Había una vez un extraño lugar donde las ramas de los
árboles y los gallos de las veletas habían quedado quietas. Las nubes en el
cielo aparecían y desaparecían pero sin moverse. A nadie se le volaba el
sombrero y las banderas no flameaban en lo alto de los mástiles. Todo eso
porque el caprichoso viento se había quedado sin ganas de soplar.
Un día Gastón, el papá de Juan, lo tomó de la mano y a
paso lento entraron en el cañaveral con un machete filoso. El pequeño no comprendía
mucho el motivo del paseo. Seleccionaron cañas que, por lo que entendió,
servirían de esqueleto para armar un pájaro de papel. Según la historia que le
contó mientras volvían a casa, iban a armar un juguete que volaría tan pero tan
alto que llegaría a besar la Luna.
La elaboración fue mágica: mediciones precisas,
cortes, ensamblados, diseños coloridos. Todo entusiasmaba a Juan, si no fuera
porque necesitaban viento para remontarlo. “No esperes el viento para hacer un
barrilete” dijo el papá, y aunque el niño no percibía el doble mensaje de esas
palabras en ese momento, sentía que era importante.
Una tarde en la que el sol brillaba y la luna que era
blanca opaca se achicaba día a día, la
cabeza de Juan sintió cosquillas. Sus cabellos se alborotaron y sus oídos
zumbaron. Las hojas flojas y amarillas
de los árboles empezaron a pasar volando a su lado. “¡Qué raro todo!” se dijo
Juan. Entró a su casa corriendo para
contarle a la familia lo que estaba sucediendo. La cara de Gastón se iluminó
con una sonrisa y exclamó: “¡Llegó Juan, llegó! ¡Es el viento! ¡Ahora verás
para qué armamos este barrilete! No perdamos tiempo, está todo listo para
remontarlo antes de que el viento desaparezca otra vez”.
Hacia un descampado se dirigieron y después de algunas
explicaciones técnicas, Juan vivió la mejor experiencia que jamás había soñado.

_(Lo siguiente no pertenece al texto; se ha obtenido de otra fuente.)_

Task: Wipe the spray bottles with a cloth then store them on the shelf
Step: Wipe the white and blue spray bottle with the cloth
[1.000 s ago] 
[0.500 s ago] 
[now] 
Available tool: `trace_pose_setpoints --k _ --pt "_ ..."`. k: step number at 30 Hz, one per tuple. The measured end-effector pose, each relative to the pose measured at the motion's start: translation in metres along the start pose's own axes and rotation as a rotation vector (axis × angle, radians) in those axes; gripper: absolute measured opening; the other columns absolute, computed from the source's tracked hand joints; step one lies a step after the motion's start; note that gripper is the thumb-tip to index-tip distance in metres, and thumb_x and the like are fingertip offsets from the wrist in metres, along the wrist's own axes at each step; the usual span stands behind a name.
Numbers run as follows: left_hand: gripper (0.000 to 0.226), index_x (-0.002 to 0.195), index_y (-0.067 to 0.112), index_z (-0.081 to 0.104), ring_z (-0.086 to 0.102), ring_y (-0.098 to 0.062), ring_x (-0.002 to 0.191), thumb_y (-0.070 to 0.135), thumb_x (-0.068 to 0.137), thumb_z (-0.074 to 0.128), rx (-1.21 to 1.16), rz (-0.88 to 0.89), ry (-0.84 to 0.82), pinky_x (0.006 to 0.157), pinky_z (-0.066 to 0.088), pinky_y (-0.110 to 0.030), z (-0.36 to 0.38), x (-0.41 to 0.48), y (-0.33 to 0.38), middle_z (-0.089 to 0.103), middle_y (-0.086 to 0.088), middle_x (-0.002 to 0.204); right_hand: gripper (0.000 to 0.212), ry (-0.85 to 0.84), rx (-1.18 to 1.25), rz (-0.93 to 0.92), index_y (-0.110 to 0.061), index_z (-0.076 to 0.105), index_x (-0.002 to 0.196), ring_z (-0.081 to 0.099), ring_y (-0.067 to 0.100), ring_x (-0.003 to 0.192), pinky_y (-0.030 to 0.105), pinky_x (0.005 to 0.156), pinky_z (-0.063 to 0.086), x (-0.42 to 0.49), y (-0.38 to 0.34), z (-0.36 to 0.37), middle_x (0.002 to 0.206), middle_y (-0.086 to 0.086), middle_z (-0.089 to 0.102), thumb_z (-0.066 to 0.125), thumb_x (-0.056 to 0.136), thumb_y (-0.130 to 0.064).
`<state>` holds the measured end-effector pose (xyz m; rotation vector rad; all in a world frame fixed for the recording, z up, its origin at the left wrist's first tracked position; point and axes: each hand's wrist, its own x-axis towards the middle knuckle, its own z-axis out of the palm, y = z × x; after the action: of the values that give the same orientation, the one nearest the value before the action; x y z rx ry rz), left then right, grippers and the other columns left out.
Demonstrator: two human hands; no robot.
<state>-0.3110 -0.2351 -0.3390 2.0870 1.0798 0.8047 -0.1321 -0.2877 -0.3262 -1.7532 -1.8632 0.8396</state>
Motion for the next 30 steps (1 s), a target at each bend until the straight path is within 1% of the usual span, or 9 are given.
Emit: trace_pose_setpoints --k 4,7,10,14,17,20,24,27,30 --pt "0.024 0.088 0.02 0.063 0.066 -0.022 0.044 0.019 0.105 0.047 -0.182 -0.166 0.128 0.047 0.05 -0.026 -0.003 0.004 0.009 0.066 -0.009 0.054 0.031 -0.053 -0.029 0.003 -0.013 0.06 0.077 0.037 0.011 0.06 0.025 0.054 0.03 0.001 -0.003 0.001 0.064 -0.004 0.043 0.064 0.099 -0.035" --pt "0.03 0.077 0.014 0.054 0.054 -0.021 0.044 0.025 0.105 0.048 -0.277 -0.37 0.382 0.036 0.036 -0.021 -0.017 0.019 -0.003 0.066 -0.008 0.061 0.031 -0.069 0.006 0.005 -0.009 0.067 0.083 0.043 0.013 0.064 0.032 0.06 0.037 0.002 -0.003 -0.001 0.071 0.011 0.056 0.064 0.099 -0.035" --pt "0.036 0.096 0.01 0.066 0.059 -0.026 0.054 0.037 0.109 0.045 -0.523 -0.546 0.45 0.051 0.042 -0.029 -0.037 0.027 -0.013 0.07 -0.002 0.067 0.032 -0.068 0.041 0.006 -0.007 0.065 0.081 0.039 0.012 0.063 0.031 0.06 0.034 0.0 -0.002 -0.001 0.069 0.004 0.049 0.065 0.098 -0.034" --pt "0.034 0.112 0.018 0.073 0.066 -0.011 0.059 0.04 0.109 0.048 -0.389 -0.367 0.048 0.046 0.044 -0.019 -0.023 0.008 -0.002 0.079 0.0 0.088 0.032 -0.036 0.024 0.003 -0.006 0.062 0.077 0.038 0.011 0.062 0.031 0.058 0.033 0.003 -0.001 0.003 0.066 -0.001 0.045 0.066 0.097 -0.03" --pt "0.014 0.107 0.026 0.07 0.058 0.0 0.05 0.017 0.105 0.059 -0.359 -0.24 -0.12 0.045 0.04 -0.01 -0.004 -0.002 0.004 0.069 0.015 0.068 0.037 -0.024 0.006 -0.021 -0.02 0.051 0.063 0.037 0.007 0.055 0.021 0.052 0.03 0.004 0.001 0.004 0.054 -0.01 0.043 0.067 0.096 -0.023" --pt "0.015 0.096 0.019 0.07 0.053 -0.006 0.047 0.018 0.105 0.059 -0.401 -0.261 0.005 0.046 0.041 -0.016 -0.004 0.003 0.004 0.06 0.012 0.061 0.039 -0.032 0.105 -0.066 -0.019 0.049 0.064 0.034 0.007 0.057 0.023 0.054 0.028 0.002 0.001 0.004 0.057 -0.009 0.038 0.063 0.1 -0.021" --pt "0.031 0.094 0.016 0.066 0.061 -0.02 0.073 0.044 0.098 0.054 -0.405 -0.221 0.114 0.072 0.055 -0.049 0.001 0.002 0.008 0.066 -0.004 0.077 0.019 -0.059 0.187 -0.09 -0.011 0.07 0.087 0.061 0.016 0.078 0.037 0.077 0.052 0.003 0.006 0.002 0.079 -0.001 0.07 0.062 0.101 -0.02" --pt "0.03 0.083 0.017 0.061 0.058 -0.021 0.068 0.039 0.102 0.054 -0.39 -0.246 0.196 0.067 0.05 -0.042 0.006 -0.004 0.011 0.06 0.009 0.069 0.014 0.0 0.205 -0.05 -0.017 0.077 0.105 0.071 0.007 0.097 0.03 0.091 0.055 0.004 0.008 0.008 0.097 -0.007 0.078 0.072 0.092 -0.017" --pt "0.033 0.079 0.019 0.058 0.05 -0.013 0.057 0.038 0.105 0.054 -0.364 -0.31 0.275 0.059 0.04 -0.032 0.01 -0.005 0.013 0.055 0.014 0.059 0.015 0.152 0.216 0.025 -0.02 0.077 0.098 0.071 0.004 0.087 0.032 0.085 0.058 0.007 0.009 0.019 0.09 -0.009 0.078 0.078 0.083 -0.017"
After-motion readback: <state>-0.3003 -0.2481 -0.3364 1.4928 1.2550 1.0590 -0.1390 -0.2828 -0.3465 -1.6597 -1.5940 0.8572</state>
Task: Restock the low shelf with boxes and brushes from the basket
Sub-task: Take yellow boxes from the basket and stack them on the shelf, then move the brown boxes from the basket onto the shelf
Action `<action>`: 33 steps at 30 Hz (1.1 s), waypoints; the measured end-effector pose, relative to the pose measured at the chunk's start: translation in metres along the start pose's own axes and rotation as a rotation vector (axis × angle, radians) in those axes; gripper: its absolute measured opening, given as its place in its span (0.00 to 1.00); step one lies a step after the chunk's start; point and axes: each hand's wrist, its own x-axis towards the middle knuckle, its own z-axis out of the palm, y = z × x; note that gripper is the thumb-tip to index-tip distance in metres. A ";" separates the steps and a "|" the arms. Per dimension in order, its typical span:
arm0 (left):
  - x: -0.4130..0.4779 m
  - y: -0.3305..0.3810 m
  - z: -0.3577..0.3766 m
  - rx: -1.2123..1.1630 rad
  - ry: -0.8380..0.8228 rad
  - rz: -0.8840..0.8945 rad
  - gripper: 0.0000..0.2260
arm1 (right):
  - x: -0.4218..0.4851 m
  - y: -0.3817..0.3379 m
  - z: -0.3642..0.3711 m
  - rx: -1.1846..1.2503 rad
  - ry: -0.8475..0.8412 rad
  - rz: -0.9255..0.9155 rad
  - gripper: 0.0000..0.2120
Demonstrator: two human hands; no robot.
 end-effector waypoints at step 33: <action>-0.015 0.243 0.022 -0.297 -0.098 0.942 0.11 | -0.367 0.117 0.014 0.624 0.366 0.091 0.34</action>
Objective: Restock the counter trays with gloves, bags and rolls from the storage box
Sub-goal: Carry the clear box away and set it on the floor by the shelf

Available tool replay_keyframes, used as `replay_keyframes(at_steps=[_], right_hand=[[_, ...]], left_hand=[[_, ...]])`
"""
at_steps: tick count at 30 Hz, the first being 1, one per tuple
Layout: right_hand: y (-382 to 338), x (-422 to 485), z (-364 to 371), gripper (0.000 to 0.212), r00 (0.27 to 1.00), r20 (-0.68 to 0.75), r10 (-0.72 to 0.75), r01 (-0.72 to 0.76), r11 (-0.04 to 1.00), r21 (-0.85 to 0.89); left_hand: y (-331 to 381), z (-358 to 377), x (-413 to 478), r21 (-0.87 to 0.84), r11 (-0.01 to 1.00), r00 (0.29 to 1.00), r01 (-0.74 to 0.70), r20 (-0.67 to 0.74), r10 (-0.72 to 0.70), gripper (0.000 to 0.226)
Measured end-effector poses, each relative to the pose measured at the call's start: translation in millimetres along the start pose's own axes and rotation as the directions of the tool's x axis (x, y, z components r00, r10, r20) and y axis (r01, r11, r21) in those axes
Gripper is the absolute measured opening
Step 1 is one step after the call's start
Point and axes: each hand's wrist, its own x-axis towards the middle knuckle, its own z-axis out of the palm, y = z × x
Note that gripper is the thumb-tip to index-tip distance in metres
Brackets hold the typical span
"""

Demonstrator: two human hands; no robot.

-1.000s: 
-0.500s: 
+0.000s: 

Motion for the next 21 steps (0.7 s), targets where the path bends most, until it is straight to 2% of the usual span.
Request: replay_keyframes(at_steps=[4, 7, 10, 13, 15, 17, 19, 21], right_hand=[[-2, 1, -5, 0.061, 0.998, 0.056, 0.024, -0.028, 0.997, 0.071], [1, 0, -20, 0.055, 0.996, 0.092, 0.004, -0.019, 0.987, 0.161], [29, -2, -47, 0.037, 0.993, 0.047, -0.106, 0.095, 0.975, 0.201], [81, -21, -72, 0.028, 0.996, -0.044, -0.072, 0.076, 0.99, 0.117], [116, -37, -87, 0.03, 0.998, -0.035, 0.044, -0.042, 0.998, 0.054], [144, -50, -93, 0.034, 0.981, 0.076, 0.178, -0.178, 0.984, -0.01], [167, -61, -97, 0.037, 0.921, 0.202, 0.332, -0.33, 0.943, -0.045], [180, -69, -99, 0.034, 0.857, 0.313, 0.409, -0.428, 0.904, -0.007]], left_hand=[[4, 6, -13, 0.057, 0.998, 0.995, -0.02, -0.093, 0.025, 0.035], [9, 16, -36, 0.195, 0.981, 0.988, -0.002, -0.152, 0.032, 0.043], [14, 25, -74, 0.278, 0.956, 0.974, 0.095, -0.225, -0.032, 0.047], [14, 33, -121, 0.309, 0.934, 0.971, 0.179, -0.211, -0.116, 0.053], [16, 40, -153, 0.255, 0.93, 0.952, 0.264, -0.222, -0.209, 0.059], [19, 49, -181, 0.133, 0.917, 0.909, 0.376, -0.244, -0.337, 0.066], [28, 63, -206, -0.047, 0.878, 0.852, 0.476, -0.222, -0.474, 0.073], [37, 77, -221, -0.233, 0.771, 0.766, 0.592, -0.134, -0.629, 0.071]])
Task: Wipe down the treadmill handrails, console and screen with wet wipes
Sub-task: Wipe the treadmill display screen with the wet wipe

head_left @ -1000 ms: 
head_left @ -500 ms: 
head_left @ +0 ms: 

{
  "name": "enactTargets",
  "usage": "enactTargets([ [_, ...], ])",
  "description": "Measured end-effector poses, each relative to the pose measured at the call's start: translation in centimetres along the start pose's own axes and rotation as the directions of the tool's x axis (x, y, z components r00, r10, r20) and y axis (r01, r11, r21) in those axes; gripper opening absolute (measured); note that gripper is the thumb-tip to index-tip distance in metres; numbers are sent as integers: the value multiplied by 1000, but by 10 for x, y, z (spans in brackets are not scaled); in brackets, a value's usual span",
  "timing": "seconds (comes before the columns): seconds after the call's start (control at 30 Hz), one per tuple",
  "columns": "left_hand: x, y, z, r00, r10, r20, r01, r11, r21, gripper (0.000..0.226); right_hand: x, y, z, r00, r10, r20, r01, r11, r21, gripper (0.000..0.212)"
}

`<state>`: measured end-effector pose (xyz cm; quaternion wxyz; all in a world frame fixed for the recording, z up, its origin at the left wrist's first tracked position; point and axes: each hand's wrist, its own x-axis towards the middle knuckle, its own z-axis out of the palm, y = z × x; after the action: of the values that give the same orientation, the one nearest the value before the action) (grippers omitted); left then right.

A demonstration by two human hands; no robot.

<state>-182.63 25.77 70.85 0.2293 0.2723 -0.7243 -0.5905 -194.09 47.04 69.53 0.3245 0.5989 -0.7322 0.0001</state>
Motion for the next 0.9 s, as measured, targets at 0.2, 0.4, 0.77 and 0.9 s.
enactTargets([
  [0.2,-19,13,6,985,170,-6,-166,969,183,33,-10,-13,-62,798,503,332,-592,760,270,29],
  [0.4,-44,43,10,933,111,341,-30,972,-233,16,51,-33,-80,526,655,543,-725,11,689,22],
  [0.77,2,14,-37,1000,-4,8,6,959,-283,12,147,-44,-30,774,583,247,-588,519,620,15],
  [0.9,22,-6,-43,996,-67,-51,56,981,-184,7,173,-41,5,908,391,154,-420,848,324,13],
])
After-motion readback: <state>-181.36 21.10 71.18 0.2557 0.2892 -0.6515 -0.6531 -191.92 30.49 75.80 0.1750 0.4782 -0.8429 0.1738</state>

En sus manos estaba el poder para mantener en el aire a ese pájaro con plumas de papel y huesos de caña. Se
elevaba y se elevaba mientras sus ojitos lo acompañaban y se perdían en el
cielo. Como la cometa se acercaba más y más a la Luna, el papá le aconsejó que
tirara del hilo para traerla de regreso o por lo menos, para hacerla descender
un poco. Tiró y tiró del piolín pero no logró desprenderla, la larga y colorida
cola estaba enredada en uno de los cuernos de esa luna menguante. Lejos de
entristecerse, Juan pensó que su novedoso juguete había cumplido el sueño de
abrazar y besar a la Luna. Entonces,
cortó el hilo y les permitió vivir ese romance.
Y colorín colorado, otro barrilete será armado.